O esforço de Dionísio na época deve ser louvado, o que não nos exime de burilar seu texto e fazer certas colocações sobre ele que expandem seu alcance e melhoram a sua compreensão.


A se tomar como correta e fixa a existência de uma Hierarquia entre os Anjos de Deus, consideramos que sempre Serafins serão superiores as Potestades e estas aos Arcanjos. Que nunca veremos Querubins manifestarem-se na Criação, dado seu alto comprometimento com o Altíssimo, bem como os Tronos.


E não é dessa forma. Todos os que se dedicam ao estudo dos textos bíblicos, principalmente a Torah ou Pentateuco, sabem que a presença dos Anjos na História Judaica, quanto a sua importância hierárquica, (como proposta por Dionísio) obedece a um critério ou misterioso, ou inexistente.


 Arcanjos, inferiores aos Tronos, são personagens chave em batalhas em que os céus decidem seu Destino. Anjos, o mais baixo dos mensageiros de Deus na Hierarquia Dionisíaca, são pessoalmente enviados para destruir duas cidades inteiras, Sodoma e Gomorra. E se passamos ao Novo Testamento, na anunciação do Cristo a Virgem Maria, uma mensagem simples a qual poderia ser trazida por um Anjo, é um Arcanjo em pessoa o responsável por sua transmissão.
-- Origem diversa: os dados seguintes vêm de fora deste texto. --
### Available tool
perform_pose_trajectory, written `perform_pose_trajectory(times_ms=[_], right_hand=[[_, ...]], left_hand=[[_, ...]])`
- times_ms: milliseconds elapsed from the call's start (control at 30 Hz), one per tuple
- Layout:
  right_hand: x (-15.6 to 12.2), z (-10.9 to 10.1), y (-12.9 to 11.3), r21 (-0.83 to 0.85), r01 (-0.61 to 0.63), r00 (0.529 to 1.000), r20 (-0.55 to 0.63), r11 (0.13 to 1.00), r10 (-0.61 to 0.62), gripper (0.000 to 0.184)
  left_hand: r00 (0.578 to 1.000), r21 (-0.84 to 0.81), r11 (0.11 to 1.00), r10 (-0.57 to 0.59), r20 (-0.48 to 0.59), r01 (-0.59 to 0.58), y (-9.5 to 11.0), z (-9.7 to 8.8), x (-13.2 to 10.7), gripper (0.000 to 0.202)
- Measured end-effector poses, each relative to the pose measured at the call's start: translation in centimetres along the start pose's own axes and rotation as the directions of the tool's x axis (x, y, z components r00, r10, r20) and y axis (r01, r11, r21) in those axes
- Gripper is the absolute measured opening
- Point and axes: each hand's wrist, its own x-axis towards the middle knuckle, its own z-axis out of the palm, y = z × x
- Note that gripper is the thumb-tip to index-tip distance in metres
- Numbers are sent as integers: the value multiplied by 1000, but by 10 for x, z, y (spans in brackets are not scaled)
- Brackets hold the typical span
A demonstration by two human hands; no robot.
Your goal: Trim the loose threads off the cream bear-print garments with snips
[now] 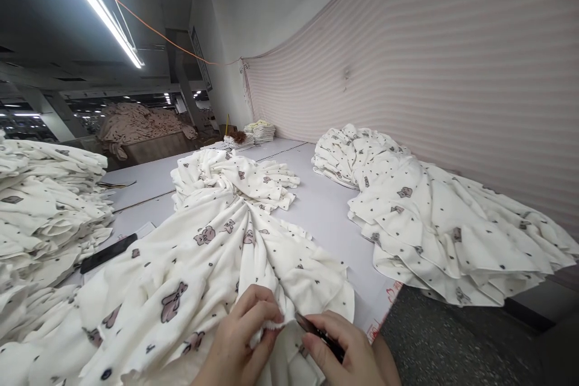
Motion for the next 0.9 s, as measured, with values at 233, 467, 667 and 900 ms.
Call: perform_pose_trajectory(times_ms=[233,467,667,900], right_hand=[[2,-1,-8,-53,31,999,38,998,-29,23],[1,-7,-6,-93,15,996,88,996,-7,23],[4,-14,-21,-208,36,988,157,977,-3,21],[8,-21,-39,-364,57,980,199,930,18,15]], left_hand=[[992,53,991,125,19,-126,-3,1,-3,23],[984,75,983,162,77,-168,-4,-2,-2,26],[979,66,979,185,90,-191,-5,-3,3,26],[975,103,973,194,112,-206,-2,-5,4,25]])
Concluindo, se pensarmos sobre estes aspectos, se olharmos com uma mente atenta todos os lados da questão, veremos que o modelo de Dionísio é como o nome diz, apenas um modelo, não conseguindo capturar a essência da organização divina, levantando-se ainda a questão de que, se isto fosse possível, compreender a estrutura administrativa dos céus, em nada ajudaria a melhoria de nossas almas.


Existem, portanto, informações que vêm da tradição que ocultam, com sua forma pomposa e complexa, idéias imperfeitas e às vezes inúteis, sem nenhuma consistência interna.
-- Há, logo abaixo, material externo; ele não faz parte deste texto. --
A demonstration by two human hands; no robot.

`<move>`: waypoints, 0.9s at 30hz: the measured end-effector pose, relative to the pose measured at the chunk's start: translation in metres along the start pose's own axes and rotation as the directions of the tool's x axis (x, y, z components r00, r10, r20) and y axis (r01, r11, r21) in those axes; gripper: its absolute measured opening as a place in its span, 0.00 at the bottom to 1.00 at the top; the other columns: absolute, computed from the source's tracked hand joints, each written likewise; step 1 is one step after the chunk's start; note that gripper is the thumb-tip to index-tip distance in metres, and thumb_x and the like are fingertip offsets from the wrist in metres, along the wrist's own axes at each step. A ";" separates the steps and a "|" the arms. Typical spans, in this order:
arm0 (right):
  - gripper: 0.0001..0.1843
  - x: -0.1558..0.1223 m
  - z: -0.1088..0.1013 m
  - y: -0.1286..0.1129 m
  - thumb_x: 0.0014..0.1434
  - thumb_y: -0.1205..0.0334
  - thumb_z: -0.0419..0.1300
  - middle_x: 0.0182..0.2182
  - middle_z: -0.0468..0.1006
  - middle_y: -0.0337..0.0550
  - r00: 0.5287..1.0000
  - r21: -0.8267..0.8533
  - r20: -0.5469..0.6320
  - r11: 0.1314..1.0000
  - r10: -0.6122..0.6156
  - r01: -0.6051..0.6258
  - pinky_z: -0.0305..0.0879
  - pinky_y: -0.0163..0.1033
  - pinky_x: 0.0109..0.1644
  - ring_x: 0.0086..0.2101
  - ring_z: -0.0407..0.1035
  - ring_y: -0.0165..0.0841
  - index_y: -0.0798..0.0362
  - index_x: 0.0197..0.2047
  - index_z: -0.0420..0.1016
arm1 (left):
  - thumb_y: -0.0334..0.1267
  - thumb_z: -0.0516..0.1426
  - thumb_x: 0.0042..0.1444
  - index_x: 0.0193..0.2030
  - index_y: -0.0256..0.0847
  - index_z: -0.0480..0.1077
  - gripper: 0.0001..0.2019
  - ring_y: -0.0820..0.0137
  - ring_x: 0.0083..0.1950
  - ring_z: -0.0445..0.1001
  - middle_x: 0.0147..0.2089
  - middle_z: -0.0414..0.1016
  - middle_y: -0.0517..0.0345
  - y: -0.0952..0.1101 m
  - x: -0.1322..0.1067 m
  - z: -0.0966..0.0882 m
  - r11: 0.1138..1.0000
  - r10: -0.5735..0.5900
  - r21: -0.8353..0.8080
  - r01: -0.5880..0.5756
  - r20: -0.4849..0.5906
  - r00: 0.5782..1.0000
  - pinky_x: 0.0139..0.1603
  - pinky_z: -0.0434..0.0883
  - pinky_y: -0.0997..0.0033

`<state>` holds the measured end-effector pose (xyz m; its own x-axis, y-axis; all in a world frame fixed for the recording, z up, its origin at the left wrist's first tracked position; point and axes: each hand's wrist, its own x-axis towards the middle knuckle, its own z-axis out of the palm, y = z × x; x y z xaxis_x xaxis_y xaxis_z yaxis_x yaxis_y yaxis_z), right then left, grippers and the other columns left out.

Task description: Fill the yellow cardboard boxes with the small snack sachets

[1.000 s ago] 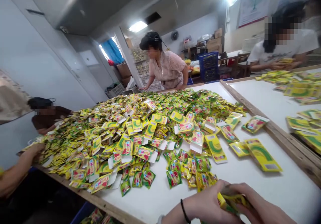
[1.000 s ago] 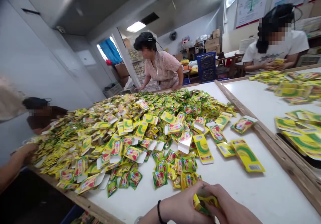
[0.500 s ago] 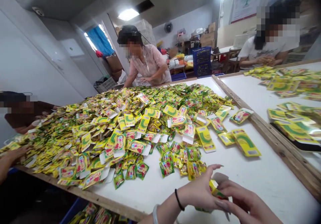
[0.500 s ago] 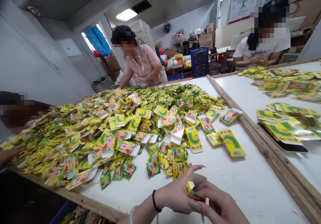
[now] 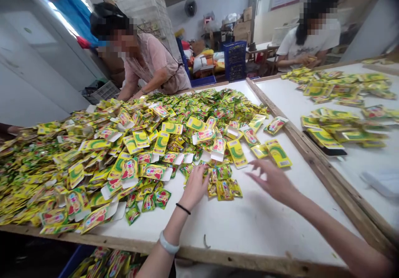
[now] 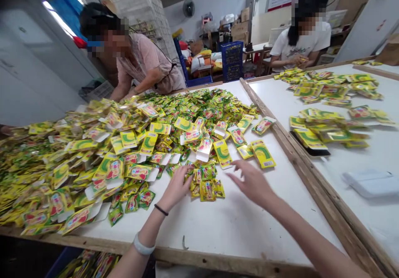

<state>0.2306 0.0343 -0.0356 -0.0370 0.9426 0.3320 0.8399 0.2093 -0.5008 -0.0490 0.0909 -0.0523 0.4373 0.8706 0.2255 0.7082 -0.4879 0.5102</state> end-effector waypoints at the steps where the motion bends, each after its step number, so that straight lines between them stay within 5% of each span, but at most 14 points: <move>1: 0.18 0.000 0.018 -0.008 0.59 0.50 0.55 0.40 0.73 0.46 0.990 0.067 0.142 0.998 -0.001 -0.009 0.66 0.37 0.38 0.34 0.70 0.33 0.50 0.49 0.66 | 0.36 0.50 0.59 0.49 0.41 0.64 0.12 0.60 0.53 0.65 0.49 0.68 0.49 -0.002 0.002 0.000 1.000 0.010 0.000 -0.010 0.015 1.000 0.55 0.62 0.52; 4: 0.15 -0.001 0.052 -0.021 0.52 0.55 0.61 0.43 0.70 0.48 0.925 0.131 0.379 0.987 0.033 -0.089 0.63 0.40 0.42 0.42 0.67 0.39 0.51 0.42 0.68 | 0.38 0.51 0.60 0.51 0.43 0.65 0.13 0.60 0.54 0.63 0.51 0.68 0.50 0.002 0.008 0.001 0.999 0.049 0.008 -0.049 0.032 0.998 0.55 0.62 0.54; 6: 0.12 -0.005 0.057 -0.021 0.47 0.61 0.64 0.37 0.71 0.45 0.904 0.139 0.425 0.983 0.049 -0.118 0.61 0.37 0.37 0.37 0.67 0.37 0.52 0.35 0.67 | 0.39 0.50 0.61 0.51 0.44 0.65 0.12 0.61 0.55 0.62 0.50 0.67 0.51 0.010 0.014 0.004 0.997 0.080 0.011 -0.081 0.027 0.996 0.55 0.61 0.55; 10: 0.10 -0.016 0.048 -0.017 0.48 0.67 0.60 0.26 0.71 0.36 0.893 0.196 0.448 0.969 0.049 -0.152 0.54 0.33 0.27 0.25 0.63 0.30 0.51 0.33 0.62 | 0.41 0.57 0.54 0.50 0.42 0.65 0.17 0.58 0.53 0.62 0.48 0.67 0.51 0.025 0.028 0.018 0.996 0.051 -0.069 -0.049 0.024 0.998 0.55 0.60 0.54; 15: 0.08 -0.027 0.029 -0.009 0.53 0.63 0.58 0.26 0.71 0.37 0.921 0.219 0.358 0.945 0.154 -0.243 0.59 0.36 0.30 0.27 0.64 0.31 0.50 0.32 0.58 | 0.36 0.63 0.46 0.38 0.39 0.69 0.12 0.58 0.49 0.65 0.43 0.70 0.53 0.028 0.035 0.032 0.967 -0.038 -0.250 0.043 0.025 0.999 0.53 0.62 0.54; 18: 0.14 -0.030 0.019 -0.014 0.55 0.54 0.58 0.24 0.70 0.35 0.919 0.490 0.303 0.786 0.252 -0.377 0.63 0.37 0.27 0.23 0.66 0.30 0.50 0.32 0.56 | 0.38 0.58 0.52 0.40 0.39 0.69 0.09 0.64 0.41 0.71 0.41 0.73 0.53 0.031 0.030 0.030 0.907 -0.088 -0.409 0.101 0.052 0.995 0.44 0.68 0.62; 22: 0.21 -0.025 0.017 -0.043 0.48 0.50 0.65 0.26 0.72 0.35 0.912 0.873 0.270 0.321 0.310 -0.367 0.70 0.40 0.28 0.22 0.70 0.30 0.50 0.31 0.56 | 0.43 0.54 0.56 0.40 0.35 0.70 0.13 0.68 0.32 0.74 0.34 0.76 0.52 0.044 0.019 0.024 0.778 -0.140 -0.593 0.207 0.157 0.978 0.31 0.72 0.69; 24: 0.22 -0.022 0.023 -0.055 0.47 0.51 0.67 0.25 0.71 0.34 0.925 0.896 0.241 0.298 0.294 -0.329 0.71 0.40 0.28 0.22 0.70 0.30 0.50 0.31 0.57 | 0.45 0.52 0.57 0.41 0.34 0.70 0.15 0.69 0.29 0.74 0.33 0.76 0.52 0.052 0.014 0.018 0.723 -0.146 -0.646 0.243 0.201 0.969 0.27 0.72 0.70; 27: 0.18 -0.020 0.031 -0.061 0.51 0.51 0.64 0.24 0.68 0.34 0.943 0.845 0.192 0.443 0.273 -0.301 0.69 0.37 0.24 0.21 0.66 0.27 0.51 0.32 0.59 | 0.48 0.51 0.58 0.43 0.33 0.71 0.19 0.69 0.28 0.74 0.33 0.77 0.52 0.059 0.009 0.011 0.669 -0.137 -0.694 0.266 0.237 0.962 0.27 0.73 0.69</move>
<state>0.1633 0.0111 -0.0364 0.0902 0.9957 0.0224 -0.0747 0.0292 -0.9968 0.0028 0.0688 -0.0290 0.4548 0.8892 -0.0497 0.2061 -0.0508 0.9772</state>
No entanto é comum encontrarmos pessoas sérias dedicadas a estudar estes ensinamentos.


Se aplicássemos um pensamento esférico, e contemplássemos todo tipo de conhecimento que nos trazem a consideração, quaisquer que sejam, de natureza profana ou iniciática, saberíamos de um relance perceber os que são fundamentais, os que têm consistência interna, e os que não a tem.


Talvez uma das frases que mais admiro em Saint Martin seja um de seus comentários mais prosaicos, mas que denunciava um rosacrucianismo latente naquele que foi um dos pilares da Tradição Martinista.
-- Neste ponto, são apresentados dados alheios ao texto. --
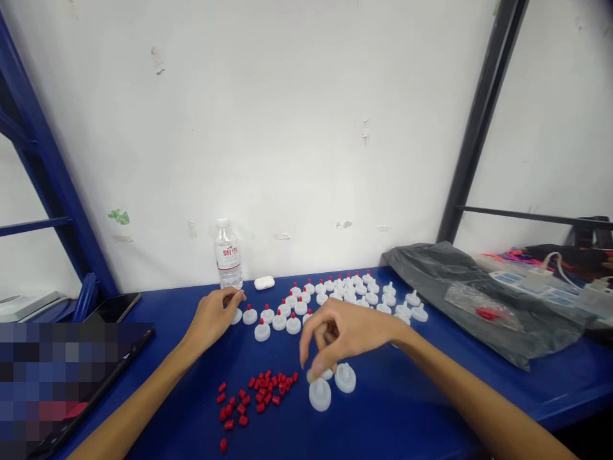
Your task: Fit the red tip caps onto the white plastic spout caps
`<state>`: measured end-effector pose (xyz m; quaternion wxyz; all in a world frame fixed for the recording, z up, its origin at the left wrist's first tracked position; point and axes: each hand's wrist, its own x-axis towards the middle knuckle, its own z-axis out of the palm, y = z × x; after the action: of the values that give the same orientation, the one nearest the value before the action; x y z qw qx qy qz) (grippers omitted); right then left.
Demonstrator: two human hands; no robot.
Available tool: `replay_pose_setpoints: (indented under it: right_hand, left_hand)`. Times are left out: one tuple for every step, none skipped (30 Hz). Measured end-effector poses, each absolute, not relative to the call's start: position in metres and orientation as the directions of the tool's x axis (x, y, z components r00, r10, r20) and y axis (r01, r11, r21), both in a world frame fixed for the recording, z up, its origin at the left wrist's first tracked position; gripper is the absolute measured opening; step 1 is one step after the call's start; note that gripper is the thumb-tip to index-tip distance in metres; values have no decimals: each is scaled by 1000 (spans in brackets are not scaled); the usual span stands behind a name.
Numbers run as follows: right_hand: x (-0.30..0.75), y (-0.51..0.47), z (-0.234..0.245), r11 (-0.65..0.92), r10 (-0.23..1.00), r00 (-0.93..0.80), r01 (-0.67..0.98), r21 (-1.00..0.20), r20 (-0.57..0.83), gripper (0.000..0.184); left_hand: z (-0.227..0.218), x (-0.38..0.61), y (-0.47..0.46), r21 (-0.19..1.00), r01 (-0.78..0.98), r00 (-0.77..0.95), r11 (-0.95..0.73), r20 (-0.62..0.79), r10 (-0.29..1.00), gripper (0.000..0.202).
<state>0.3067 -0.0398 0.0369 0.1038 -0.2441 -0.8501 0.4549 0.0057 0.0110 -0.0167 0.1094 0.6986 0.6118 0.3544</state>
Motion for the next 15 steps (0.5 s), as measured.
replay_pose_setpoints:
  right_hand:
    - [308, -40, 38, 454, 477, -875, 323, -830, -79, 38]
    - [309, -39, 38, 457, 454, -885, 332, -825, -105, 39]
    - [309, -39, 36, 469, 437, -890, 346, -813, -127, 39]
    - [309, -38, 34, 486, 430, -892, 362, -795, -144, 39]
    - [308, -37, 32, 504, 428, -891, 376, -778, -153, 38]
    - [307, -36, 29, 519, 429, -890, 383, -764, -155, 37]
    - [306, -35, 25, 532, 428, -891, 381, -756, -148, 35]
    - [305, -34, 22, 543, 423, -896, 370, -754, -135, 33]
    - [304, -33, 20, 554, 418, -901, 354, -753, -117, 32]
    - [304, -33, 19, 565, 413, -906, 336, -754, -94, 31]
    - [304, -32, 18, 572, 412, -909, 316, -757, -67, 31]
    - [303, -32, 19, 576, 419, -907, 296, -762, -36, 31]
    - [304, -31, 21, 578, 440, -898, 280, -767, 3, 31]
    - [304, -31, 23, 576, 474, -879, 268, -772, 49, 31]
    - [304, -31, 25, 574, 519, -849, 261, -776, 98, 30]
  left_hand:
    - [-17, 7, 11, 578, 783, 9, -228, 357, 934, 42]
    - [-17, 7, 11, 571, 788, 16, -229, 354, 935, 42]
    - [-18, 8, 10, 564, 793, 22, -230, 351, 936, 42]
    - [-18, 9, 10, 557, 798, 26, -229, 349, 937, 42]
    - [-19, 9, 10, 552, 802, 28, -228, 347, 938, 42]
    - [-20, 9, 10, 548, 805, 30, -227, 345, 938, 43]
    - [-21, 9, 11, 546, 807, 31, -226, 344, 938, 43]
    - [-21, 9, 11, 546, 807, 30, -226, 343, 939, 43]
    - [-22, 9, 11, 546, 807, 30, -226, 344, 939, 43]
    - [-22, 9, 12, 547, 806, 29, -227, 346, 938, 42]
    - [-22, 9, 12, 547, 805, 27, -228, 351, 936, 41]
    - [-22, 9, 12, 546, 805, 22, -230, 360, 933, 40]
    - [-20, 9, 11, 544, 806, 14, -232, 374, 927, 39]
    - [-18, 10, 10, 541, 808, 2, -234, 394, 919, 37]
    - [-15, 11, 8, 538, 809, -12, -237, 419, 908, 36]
Louis Claude de Saint Martin


Ao ver os complexos esforços e palavras recitadas por Martinez de Pasqually para realizar suas invocações teúrgicas, durante dias, questionava ele aos seus acompanhantes: “Será que isto tudo é realmente necessário para ver Deus?”


Não por outra seu codinome foi o “Filósofo”, dito “desconhecido”.


Seu questionamento e sua dúvida deveriam estar presentes em todos os místicos, de forma a fazer a forma do Misticismo evoluir sempre, e não tornar-se um discurso empoeirado, impedindo a visão da “Arca Dourada da Sabedoria” por baixo dele. Fundamentos perenes são o espírito da Tradição. Formas imutáveis são a essência do Dogma, do Obscurantismo religioso, do qual todo místico deve fugir.


É preciso que tenhamos claro para que e por que estudamos Misticismo e usarmos nosso intelecto como instrumento de triagem e crítica de todos os matérias que nos caírem nas mãos, de forma a não perdermos tempos com informações desnecessárias e abrir espaço para o trabalho da nossa ferramenta mais importante, a Sensibilidade.


Mas este é um tema para outro ensaio.